§ **Assigned task**
Each line from the one containing "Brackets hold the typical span" to the final line of the listing below must be transcribed exactly; all others are left out.

§ **Source records**
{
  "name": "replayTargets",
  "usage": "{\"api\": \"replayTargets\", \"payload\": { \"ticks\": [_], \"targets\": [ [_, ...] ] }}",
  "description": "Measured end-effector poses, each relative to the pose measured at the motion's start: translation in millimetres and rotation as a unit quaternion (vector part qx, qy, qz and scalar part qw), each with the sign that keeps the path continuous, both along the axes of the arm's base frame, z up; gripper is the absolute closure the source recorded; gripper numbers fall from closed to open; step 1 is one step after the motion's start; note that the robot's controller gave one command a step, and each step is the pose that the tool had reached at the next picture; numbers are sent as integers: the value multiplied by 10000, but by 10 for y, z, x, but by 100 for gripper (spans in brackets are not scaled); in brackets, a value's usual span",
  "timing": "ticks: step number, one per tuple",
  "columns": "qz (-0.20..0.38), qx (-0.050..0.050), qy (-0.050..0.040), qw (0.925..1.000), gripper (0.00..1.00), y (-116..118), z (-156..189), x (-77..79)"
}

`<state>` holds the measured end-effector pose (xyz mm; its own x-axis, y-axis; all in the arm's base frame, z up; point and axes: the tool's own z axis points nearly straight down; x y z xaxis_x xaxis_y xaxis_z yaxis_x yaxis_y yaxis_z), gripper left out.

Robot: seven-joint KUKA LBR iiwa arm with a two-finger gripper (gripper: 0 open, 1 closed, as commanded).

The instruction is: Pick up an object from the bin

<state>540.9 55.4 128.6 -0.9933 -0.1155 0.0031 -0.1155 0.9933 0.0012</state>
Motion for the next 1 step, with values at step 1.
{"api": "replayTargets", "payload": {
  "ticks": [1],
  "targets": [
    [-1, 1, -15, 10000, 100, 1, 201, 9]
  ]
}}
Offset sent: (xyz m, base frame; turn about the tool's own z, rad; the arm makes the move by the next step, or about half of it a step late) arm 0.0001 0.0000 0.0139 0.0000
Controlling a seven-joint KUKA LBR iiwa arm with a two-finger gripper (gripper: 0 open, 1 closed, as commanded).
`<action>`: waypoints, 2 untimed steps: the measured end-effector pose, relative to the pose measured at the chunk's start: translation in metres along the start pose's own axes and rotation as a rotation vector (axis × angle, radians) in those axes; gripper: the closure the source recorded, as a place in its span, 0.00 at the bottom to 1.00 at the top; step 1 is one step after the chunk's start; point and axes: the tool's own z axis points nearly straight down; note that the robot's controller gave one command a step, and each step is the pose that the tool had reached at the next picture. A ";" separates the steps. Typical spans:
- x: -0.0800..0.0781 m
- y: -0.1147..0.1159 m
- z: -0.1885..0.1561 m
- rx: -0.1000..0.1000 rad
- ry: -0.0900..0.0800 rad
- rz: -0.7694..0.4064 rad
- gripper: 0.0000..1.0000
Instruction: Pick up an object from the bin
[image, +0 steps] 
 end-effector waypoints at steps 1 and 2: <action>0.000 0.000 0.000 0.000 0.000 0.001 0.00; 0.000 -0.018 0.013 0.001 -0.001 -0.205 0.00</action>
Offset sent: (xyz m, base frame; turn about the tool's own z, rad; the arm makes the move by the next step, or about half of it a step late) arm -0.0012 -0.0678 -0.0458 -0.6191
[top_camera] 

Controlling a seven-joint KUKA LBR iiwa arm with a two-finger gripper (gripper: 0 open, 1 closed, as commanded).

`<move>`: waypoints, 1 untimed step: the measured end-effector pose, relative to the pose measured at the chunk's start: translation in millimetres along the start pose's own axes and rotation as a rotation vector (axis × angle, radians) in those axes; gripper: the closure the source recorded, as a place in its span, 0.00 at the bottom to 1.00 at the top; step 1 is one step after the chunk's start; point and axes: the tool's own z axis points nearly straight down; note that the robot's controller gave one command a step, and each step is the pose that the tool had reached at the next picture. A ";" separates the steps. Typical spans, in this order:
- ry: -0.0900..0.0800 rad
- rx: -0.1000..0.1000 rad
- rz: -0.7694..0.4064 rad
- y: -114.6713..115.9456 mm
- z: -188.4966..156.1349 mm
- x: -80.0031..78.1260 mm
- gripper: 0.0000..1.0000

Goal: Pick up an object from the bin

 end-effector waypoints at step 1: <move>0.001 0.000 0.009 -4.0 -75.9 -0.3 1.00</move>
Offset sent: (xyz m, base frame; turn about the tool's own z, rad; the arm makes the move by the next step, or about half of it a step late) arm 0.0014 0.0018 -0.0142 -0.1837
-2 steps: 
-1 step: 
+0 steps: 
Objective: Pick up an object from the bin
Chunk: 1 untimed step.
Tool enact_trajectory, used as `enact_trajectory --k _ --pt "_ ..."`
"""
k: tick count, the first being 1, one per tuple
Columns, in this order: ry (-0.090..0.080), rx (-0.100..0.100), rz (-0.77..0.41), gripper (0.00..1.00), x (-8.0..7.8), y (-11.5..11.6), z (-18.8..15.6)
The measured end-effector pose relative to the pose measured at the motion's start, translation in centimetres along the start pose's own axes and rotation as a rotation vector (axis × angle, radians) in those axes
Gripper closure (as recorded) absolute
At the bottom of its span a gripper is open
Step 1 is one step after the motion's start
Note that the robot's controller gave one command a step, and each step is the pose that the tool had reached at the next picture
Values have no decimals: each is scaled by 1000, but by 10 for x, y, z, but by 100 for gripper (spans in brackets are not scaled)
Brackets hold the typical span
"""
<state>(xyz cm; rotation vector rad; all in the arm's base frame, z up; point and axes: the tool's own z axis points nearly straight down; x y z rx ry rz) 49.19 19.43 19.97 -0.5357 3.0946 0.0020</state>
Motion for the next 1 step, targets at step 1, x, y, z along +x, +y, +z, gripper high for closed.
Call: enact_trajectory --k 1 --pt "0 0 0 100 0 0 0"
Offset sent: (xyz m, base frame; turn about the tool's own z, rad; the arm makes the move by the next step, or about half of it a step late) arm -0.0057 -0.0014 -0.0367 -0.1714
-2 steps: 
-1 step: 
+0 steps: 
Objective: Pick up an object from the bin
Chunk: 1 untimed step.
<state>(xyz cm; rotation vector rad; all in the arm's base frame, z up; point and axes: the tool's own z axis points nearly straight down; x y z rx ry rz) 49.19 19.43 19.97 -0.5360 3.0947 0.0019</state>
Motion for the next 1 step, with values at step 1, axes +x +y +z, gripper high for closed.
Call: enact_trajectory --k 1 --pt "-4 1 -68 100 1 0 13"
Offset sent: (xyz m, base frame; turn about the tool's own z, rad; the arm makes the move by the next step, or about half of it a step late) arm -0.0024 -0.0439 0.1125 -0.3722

§ **Answer to the problem**
Brackets hold the typical span
"""
<state>(xyz cm; rotation vector rad; all in the arm's base frame, z up; point and axes: the tool's own z axis points nearly straight down; x y z rx ry rz) 49.19 19.43 19.97 -0.5357 3.0946 0.0020</state>
Motion for the next 1 step, targets at step 1, x, y, z along +x, +y, +z, gripper high for closed.
Call: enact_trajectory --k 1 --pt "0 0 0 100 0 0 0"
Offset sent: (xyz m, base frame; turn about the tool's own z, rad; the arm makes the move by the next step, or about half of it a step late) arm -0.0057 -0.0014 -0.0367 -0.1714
-2 steps: 
-1 step: 
+0 steps: 
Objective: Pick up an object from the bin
Chunk: 1 untimed step.
<state>(xyz cm; rotation vector rad; all in the arm's base frame, z up; point and axes: the tool's own z axis points nearly straight down; x y z rx ry rz) 49.19 19.43 19.97 -0.5360 3.0947 0.0019</state>
Motion for the next 1 step, with values at step 1, axes +x +y +z, gripper high for closed.
Call: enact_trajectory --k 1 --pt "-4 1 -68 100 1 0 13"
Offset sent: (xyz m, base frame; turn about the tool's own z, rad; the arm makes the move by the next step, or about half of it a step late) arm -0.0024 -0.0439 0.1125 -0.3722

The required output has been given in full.